“I am not settling.”
I got rid of the first mug of tea and called in a new one. “Ginger tea, then.”
This time Isa reached for the tea, only then realizing she still had a scroll in one hand. She placed it carefully on the desk and wrapped both hands around the ceramic mug.
I placed a paw on the scroll, but didn’t bother to unroll it. That was much harder than turning pages with a claw, I had found. “What did you find?”
She took a slow sip of tea, keeping the mug up near her face. “Signing a contract leaves a magical signature as well. If I listen to the power on one contract, I can find other contracts signed by the same person. The Truthholder who witnesses the contract doesn’t leave behind the same signature, however.”
“And this contract?”
“A Truth scroll. I’m not sure what to make of the power coming off it. It reminds me of pure node power, but it’s not steady enough. I didn’t get a chance to see if I could find the same magical signature anywhere else in the archives, though, because Marc came down right after I found it.”
“I stalled him as long as I could.”
She lowered the mug slightly and gave me a wan smile. “I know. That wasn’t a complaint, just a fact.”
I nodded and studied the scroll under my paw, trying to call up my magical sight. I could locate the strands I knew for Truths without trouble, but it was harder to scan my surroundings for magic in general. It required an odd mix of concentration and unfocusing of my sight. After a moment, though, I could see the power shimmering all over the scroll. It did look very similar to the power in the node.
I let the magical sight drop. “If the node is locked to Duke Valois’s magic, and he wrote this scroll, it makes sense that the power would look the same.”
Isa shook her head. “Valois didn’t write this Truth. It was signed by Duke Sebastien.”
I knew, from reading his journals, that Valois’s heir had been able to make Truths. He complained about the grandiose spells his father cast, which tested the limits of magic but ignored the most pressing practicalities.
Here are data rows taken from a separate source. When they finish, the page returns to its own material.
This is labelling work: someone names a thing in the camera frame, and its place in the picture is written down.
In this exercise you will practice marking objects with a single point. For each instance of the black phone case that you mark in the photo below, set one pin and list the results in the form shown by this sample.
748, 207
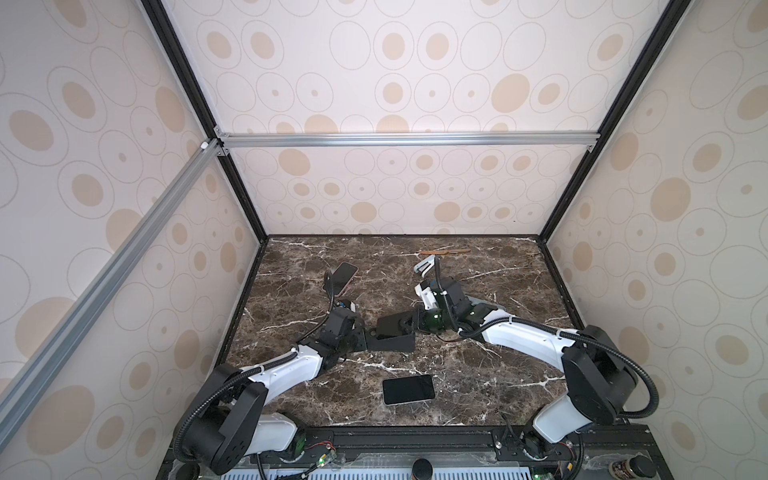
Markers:
401, 343

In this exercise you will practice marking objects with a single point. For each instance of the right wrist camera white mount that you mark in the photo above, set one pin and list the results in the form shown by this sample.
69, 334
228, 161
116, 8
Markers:
424, 291

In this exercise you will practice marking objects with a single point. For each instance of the white stapler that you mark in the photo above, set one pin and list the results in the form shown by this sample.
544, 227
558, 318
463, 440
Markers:
425, 266

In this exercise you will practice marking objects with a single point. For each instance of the light blue phone case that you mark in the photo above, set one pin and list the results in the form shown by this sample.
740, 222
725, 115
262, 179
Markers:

If my father had invented enchantments to keep the entire castle tidy, I wouldn’t have complained about the fact that he forgot to put an exception on the nursery.
Especially if I could create my own Truths to handle any practicalities he overlooked.
I jumped to my feet, tugging on a strand of power and summoning one of Sebastien’s journals to the table. I flipped through the pages as quickly as my claws allowed.
“What are you looking for?” Isa asked.
“Sebastien could create Truths.”
Isa tapped the scroll. “So I gathered. That doesn’t answer my question, though.”
“He regularly created Truths that balanced out the ones his father made.” I found the passage and scanned quickly to confirm that my memory was correct. Then I spun the journal to face Isa. “Read this.”
“‘Father is so concerned with doing the impossible and making his own life easier that he never considers how his actions affect others. I found Eloise crying today because the doll she was playing with disappeared. She had left it on the floor, and the tidying Truth father had cast moved it to a shelf she could not even reach. I had to convince father to leave off his current experiment long enough to fix the problem. Once I wondered aloud what would happen if a toy disappeared while Daniel played, Father agreed the issue was more pressing than his experiment. The threat of one of my son’s tantrums is enough to make anyone act with haste.’”
Isa looked up. “If Sebastien could create his own Truths, why did he need to ask his father for help?”
Of course, she spotted the inconsistency immediately. I sank down on the desk, tucking my paws under my body. “That is thequestion. To answer a few more you may have: yes, Sebastien had written his own Truths by this point, and no, I don’t think he cared about showing his father the unintended consequences of his actions. From what I read in his journals, Sebastien resigned himself to his father’s inability to focus on practical matters while still a boy. He was the one who negotiated the letter of patent granting Valois the duchy.”
“He knew he couldn’t change a Truth his father created,” Isa stated the conclusion I didn’t want to contemplate.
I stared at the journal, then with an angry swipe of my paw, sent it back to the shelf. “I’m going to be stuck as a cat forever.”
Isa’s hand stretched out. For a moment, I thought she was going to touch me, but then she pulled back. “Just because Sebastien couldn’t alter one of Valois’s Truths doesn’t mean we can’t break the curse. There are too many variables to draw such a conclusion with confidence.”
“What other variables do you think might matter?”
“Well, there is still the question of how Cecily accessed node power at all. Plus, you are the primary tie-holder.”
“I can’t create Truths. I tried to use my node-tie to reverse the curse first thing. Nothing happened.”
“That doesn’t mean you can’t create Truths. It only means you failed—on that attempt—to reverse the curse.”